O cerco foi dividido em duas frentes estratégicas: quatro caminhões foram retidos em Corumbá (MS) e os outros quatro no município de Cáceres (MT), ambas cidades que fazem divisa seca com a Bolívia, de onde os veículos partiram.
Estimativas apontam para 50 toneladas escondidas na madeira
De acordo com projeções preliminares da Receita Federal baseadas na densidade e em ocorrências internacionais semelhantes, estima-se que até 20% do peso total da carga de madeira corresponda ao entorpecente impregnado. Na prática, o esquema criminoso transportava aproximadamente 50 toneladas de cocaína.
Se as análises laboratoriais confirmarem essa volumetria, o caso quebrará todos os recordes nacionais de repressão ao narcotráfico. Em escala global, o volume representaria a segunda maior apreensão da história do planeta. O primeiro lugar pertence ao Chile, que no início deste mês interceptou impressionantes 100 toneladas de drogas vindas da Bolívia utilizando exatamente o mesmo método de ocultação química em vigas de madeira.
Sofisticação química desafia a fiscalização aduaneira
O uso de cargas de madeira para fins de contrabando internacional envolve técnicas sofisticadas de camuflagem laboratorial. Segundo os inspetores aduaneiros, os criminosos diluem a droga em solventes e realizam um processo de infusão sob pressão para impregnar o entorpecente nas fibras porosas do material vegetal. O objetivo é anular o odor e burlar os sistemas convencionais de fiscalização, como cães farejadores e scanners de portos e fronteiras.
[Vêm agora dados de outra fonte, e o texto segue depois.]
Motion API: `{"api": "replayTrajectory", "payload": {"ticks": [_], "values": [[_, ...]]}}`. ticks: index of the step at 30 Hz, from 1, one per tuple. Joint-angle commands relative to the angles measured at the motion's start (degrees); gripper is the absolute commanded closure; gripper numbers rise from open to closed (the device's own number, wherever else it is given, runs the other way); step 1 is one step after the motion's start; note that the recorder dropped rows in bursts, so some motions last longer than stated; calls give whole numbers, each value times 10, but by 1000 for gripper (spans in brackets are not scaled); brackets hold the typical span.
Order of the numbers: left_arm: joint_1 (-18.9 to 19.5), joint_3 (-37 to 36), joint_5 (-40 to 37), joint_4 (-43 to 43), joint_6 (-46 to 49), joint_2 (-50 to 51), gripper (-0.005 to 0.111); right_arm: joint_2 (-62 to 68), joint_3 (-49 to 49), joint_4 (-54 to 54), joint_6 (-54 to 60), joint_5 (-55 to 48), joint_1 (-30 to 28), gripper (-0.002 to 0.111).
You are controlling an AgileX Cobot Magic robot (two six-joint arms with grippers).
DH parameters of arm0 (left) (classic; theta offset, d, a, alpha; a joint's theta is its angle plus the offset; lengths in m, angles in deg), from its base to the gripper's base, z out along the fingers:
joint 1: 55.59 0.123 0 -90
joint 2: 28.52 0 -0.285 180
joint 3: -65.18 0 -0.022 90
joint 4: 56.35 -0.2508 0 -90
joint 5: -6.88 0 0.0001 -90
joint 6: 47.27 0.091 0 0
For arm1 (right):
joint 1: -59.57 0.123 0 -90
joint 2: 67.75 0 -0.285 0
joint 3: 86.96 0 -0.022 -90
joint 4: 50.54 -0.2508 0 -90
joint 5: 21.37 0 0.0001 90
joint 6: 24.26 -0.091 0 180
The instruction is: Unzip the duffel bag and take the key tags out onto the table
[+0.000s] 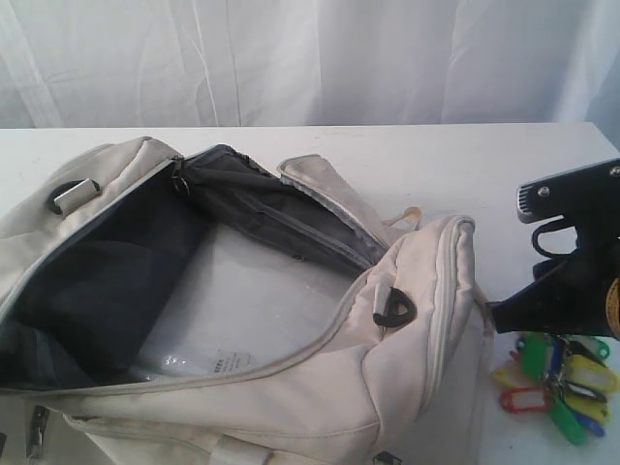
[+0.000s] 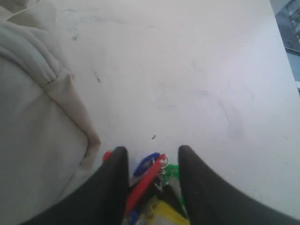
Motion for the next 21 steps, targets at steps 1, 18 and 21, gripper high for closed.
{"api": "replayTrajectory", "payload": {"ticks": [1,18,21], "values": [[2,-2,-14,-5,3,-3,107,0,2,10,-5,-3,-1,47],[2,-2,0,-5,11,-3,107,-308,-37,-112,164,-141,-1,45],[2,-2,17,-6,17,-3,107,-396,-37,-148,204,-165,-1,45]]}}
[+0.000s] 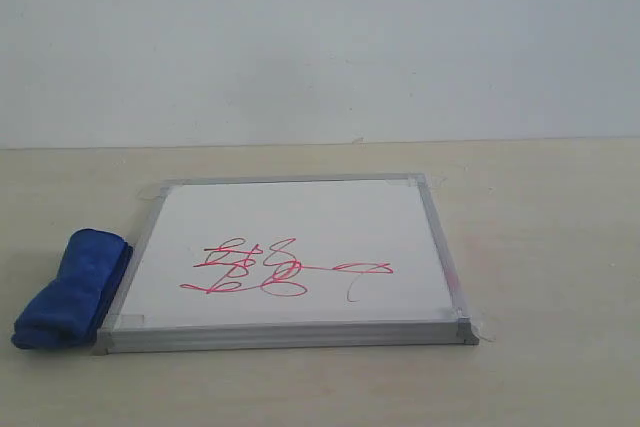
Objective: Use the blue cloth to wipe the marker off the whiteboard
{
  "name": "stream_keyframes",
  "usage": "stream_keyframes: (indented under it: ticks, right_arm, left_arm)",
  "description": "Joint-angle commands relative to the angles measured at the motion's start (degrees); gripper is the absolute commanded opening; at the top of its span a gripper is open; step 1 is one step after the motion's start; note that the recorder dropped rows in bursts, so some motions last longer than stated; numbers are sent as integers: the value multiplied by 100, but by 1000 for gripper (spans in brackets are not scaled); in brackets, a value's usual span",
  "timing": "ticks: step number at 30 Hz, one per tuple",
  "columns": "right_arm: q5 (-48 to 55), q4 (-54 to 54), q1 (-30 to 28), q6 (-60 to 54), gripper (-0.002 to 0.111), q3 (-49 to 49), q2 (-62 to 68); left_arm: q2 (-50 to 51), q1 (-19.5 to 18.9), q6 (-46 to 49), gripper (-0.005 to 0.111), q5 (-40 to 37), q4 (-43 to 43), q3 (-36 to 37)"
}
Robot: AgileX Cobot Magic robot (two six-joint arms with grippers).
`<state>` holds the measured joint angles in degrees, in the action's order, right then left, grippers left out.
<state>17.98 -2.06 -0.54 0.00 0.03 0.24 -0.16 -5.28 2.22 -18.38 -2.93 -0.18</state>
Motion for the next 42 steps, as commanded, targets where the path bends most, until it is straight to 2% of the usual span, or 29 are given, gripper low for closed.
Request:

O ministro da Fazenda, Dario Durigan, manifestou-se por meio de suas redes sociais e destacou o impacto do trabalho integrado das forças estatais.
“Confirmado o volume, será a maior apreensão de cocaína da história do Brasil – e uma das maiores já registradas no mundo. É uma resposta firme do Estado brasileiro à sofisticação das organizações criminosas que atuam no tráfico internacional”, avaliou Durigan.
Força-tarefa internacional e investigação criminal
A Operação Timber Shield foi coordenada pela Receita Federal e contou com um forte aparato operacional de apoio, envolvendo a Polícia Federal, o Exército Brasileiro e canais de cooperação internacional com agências de segurança da Bolívia e dos Estados Unidos.
A Polícia Federal já assumiu formalmente a custódia do material apreendido e conduzirá as investigações criminais de alta complexidade. Peritos criminais da instituição realizam testes químicos detalhados para extrair, isolar e contabilizar com exatidão matemática a quantidade da droga retida, além de rastrear as rotas logísticas e as lideranças das facções envolvidas. Até o fechamento desta reportagem, a Receita Federal não havia divulgado informações sobre a identidade ou eventual detenção dos motoristas que conduziam os oito caminhões.